Regulasi Penyiaran Belum Lindungi Publik
Aktual

Regulasi Penyiaran Belum Lindungi Publik

Oleh:
INU
Bacaan 2 Menit
Regulasi Penyiaran Belum Lindungi Publik
Hukumonline

Sejumlah aktivis penyiaran menyatakan peraturan perundang-undangan terkait penyiaran saat ini belum melindungi publik. Mereka menyatakan perlu perubahan mendasar dari peraturan perundang-undangan agar penyiaran di Indonesia lebih sehat.

Demikian hal yang mengemuka dari diskusi publik tentang penyiaran di kantor PBNU Jakarta, Kamis (25/4). "Amanat UU Penyiaran adalah keberagaman isi dan keberagaman kepemilikan. Ini yang tidak tercermin oleh industri media kita,” kata Ketua Jaringan Radio Komunitas Indonesia (JRKI) Sinam Sutarno dalam diskusi itu seperti dikutip dari siaran pers, Jumat (26/4).
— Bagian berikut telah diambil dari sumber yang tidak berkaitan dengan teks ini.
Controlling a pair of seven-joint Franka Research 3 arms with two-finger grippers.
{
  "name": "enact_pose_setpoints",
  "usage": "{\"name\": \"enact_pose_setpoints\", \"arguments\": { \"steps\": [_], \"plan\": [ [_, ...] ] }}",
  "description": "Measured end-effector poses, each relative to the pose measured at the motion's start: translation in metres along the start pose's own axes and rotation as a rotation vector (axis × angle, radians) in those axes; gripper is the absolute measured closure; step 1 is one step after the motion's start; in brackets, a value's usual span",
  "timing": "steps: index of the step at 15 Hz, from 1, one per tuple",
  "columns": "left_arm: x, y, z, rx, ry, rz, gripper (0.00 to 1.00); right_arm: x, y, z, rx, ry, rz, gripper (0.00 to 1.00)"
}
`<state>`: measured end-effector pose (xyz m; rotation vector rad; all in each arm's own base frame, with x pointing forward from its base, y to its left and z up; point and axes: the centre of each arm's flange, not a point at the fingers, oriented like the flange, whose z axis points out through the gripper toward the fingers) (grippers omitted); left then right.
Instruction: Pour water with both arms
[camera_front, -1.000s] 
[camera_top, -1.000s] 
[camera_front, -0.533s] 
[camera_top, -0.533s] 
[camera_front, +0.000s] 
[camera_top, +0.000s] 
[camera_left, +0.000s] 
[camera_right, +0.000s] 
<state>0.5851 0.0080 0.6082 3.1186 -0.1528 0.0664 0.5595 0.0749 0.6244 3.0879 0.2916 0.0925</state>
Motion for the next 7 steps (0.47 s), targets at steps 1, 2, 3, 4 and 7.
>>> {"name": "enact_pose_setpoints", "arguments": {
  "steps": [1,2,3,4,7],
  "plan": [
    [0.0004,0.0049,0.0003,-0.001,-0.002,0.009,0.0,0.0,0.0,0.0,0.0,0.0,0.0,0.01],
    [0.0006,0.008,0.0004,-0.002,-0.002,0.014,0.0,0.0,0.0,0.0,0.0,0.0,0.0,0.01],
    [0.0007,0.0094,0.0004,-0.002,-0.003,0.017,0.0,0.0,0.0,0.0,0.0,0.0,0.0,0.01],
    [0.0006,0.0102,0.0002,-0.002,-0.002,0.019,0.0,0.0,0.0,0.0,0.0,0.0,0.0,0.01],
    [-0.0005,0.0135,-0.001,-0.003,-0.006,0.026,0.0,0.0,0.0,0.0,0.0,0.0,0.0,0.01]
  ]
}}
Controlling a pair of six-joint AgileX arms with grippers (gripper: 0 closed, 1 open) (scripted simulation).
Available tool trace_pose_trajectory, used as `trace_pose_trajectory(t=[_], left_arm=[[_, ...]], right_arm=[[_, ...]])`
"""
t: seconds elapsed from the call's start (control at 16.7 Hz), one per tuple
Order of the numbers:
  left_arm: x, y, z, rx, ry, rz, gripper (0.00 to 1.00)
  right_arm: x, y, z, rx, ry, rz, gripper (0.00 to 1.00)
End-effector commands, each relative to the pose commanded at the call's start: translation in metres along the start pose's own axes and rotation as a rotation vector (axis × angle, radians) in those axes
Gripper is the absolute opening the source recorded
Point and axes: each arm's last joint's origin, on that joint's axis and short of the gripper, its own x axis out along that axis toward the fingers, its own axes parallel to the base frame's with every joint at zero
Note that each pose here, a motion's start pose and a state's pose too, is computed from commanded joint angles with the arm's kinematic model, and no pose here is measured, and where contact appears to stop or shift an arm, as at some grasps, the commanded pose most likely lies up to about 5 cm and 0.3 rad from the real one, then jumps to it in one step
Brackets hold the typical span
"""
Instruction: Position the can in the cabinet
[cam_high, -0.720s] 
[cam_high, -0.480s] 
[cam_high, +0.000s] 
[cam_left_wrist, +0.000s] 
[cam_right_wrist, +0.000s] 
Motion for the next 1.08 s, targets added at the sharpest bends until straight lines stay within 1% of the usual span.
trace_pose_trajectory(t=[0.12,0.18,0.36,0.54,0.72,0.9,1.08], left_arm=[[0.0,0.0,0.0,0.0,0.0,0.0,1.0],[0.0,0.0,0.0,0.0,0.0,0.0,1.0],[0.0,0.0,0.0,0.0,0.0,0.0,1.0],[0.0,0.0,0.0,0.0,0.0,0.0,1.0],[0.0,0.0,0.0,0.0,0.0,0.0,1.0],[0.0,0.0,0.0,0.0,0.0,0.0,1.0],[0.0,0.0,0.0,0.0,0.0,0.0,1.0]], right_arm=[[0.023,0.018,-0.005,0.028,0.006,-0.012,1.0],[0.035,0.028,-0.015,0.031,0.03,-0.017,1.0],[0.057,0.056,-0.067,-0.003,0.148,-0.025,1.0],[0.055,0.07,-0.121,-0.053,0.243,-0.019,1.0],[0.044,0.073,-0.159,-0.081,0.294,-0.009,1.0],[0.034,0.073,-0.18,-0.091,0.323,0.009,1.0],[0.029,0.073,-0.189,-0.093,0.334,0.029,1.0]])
Dia mengingatkan, regulasi penyiaran kedepan harus memastikan adanya keadilan regulasi yang berpihak pada kepentingan publik.

Aktivis penyiaran, Budhi Hermanto menilai ada perbedaan perlakuan dalam UU Penyiaran. Perbedaan itu terutama tertuju pada media komunitas. “Media komunitas lahir karena undang-undang, tapi sayangnya lembaga penyiaran komunitas diperlakukan bak anak tiri,” ujarnya.

Dalam alokasi frekuensi misalnya, radio komunitas hanya mendapat jatah tiga kanal. Sedangkan tak satupun alokasi kanal untuk televisi komunitas. Bahkan, tidak ada alokasi freekuensi bagi media nonprofit itu.

Menanggapi keadaan itu, Komisi Penyiaran Indonesia (KPI) Pusat menyatakan tak cukup punya legitimasi. “Sekalipun KPI tercantum dalam undang-undang, tapi kewenangan bagi KPI mengatur hal-hal semacam itu tak cukup kuat,” tutur Komisioner KPI Pusat, Idhi.

Paulus Widiyanto, mantan ketua Pansus UU Penyiaran menyatakan sistem penyiaran nasional lebih dari soal keberagaman kepemilikan dan keberagaman isi siaran. Lebih penting adalah, adanya sistem penyiaran yang memberikan hak warga negara di depan dalam pengelolaan penyiaran. "Karena media adalah domain publik, bukan negara" kata Paulus menegaskan.